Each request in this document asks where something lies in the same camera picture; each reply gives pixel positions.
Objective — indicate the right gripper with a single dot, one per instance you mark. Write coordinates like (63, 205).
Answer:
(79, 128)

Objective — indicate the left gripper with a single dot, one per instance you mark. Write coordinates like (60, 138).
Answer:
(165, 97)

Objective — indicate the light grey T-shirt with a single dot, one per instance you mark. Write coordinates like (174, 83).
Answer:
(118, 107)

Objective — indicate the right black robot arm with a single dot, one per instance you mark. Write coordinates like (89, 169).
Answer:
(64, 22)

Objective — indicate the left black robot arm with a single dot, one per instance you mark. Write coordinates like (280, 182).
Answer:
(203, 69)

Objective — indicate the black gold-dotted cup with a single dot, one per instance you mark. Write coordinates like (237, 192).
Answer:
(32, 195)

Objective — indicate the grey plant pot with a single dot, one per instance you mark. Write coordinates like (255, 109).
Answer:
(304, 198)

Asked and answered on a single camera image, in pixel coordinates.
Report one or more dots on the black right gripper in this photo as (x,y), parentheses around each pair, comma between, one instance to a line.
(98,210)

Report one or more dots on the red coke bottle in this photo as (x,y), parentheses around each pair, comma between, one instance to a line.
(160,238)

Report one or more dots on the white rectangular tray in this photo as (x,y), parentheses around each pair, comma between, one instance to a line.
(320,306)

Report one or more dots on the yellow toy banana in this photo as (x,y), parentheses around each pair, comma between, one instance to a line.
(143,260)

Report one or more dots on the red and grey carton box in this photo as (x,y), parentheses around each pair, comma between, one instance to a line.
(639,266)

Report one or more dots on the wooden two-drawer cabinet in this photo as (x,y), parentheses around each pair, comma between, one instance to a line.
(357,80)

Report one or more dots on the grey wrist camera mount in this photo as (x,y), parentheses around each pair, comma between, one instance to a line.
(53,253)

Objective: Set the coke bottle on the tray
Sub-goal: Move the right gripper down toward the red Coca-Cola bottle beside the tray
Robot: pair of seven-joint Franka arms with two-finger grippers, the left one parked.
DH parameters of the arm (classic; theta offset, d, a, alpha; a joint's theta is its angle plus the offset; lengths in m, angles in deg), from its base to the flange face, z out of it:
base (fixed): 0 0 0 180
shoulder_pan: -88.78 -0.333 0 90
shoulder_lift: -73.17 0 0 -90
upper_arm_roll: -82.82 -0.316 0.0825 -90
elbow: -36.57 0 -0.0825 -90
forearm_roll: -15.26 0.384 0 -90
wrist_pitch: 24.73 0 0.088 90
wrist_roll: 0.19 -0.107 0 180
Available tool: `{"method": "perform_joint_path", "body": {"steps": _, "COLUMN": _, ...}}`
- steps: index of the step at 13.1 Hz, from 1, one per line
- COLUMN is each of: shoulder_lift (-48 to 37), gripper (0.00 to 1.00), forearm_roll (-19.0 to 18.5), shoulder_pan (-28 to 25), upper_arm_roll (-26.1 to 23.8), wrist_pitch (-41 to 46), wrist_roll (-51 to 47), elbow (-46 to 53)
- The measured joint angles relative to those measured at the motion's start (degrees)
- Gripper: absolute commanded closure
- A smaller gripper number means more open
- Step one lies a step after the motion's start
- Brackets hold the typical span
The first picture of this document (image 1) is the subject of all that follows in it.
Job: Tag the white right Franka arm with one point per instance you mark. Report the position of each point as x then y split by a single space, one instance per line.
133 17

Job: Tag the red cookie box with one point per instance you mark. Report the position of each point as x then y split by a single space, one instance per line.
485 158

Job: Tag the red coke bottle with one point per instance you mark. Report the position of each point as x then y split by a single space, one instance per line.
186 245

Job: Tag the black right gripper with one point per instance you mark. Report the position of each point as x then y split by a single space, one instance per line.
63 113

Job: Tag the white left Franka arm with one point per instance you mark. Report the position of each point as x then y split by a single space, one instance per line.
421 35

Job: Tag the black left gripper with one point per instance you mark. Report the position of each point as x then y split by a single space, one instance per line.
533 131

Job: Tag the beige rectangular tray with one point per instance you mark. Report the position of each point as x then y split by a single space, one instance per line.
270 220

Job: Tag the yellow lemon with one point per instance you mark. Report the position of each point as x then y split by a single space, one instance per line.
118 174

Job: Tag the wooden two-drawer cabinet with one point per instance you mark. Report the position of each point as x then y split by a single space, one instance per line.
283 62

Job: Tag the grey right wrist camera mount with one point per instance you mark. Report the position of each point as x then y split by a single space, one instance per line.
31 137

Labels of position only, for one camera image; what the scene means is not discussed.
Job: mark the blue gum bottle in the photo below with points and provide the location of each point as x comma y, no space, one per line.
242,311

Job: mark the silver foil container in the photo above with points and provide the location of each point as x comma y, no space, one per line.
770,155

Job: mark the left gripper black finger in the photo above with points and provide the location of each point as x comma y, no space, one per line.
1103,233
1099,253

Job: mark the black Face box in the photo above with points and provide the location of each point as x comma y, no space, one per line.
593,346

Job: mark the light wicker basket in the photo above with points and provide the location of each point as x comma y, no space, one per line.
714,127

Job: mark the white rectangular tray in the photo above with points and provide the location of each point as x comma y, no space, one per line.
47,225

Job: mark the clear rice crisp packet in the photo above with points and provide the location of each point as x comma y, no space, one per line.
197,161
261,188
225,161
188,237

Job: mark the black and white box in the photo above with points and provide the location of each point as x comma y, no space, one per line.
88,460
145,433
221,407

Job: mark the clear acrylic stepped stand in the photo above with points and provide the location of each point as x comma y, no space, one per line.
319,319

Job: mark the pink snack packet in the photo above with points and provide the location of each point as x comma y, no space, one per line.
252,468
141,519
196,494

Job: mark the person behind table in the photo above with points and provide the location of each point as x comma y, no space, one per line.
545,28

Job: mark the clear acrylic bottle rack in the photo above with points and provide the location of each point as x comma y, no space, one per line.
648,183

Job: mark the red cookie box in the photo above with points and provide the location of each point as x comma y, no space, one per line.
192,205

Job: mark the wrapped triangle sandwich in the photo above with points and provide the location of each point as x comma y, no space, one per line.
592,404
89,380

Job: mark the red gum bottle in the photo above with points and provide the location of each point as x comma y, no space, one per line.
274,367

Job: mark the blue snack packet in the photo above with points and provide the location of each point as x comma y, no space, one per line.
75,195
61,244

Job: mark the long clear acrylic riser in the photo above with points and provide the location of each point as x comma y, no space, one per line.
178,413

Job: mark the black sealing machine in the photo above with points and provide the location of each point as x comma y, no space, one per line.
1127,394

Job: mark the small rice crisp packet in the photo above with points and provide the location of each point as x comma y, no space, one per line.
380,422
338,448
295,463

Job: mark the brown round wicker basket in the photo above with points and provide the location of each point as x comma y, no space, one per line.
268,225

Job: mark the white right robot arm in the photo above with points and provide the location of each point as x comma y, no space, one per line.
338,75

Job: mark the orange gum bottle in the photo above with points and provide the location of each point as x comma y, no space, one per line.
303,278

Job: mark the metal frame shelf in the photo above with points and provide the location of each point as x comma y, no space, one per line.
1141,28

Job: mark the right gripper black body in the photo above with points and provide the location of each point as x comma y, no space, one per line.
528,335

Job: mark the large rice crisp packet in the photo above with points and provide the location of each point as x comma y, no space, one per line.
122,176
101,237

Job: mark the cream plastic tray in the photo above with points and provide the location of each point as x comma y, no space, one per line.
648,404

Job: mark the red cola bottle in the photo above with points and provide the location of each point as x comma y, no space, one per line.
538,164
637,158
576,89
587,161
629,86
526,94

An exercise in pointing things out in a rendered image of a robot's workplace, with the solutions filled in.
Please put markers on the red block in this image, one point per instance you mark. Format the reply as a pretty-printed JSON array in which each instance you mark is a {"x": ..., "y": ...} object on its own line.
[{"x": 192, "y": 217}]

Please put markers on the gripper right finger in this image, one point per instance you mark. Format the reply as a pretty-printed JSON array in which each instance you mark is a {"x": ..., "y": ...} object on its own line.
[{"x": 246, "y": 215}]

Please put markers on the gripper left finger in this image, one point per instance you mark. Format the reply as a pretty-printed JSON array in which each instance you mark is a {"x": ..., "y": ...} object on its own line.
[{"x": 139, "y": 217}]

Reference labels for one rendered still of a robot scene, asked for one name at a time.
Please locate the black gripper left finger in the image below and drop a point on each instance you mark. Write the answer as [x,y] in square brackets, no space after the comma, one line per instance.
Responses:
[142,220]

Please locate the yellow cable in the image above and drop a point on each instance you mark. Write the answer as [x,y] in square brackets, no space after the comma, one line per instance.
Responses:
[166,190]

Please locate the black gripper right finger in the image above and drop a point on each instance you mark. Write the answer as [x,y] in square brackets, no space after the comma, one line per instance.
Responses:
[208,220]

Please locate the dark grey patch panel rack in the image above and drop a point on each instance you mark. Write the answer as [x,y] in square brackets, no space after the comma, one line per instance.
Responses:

= = = =

Among the records, find the lines that contain "steps" and copy each of them.

** Your response **
Available tool: `{"method": "perform_joint_path", "body": {"steps": _, "COLUMN": _, ...}}`
- steps: index of the step at 13.1 Hz, from 1, one per line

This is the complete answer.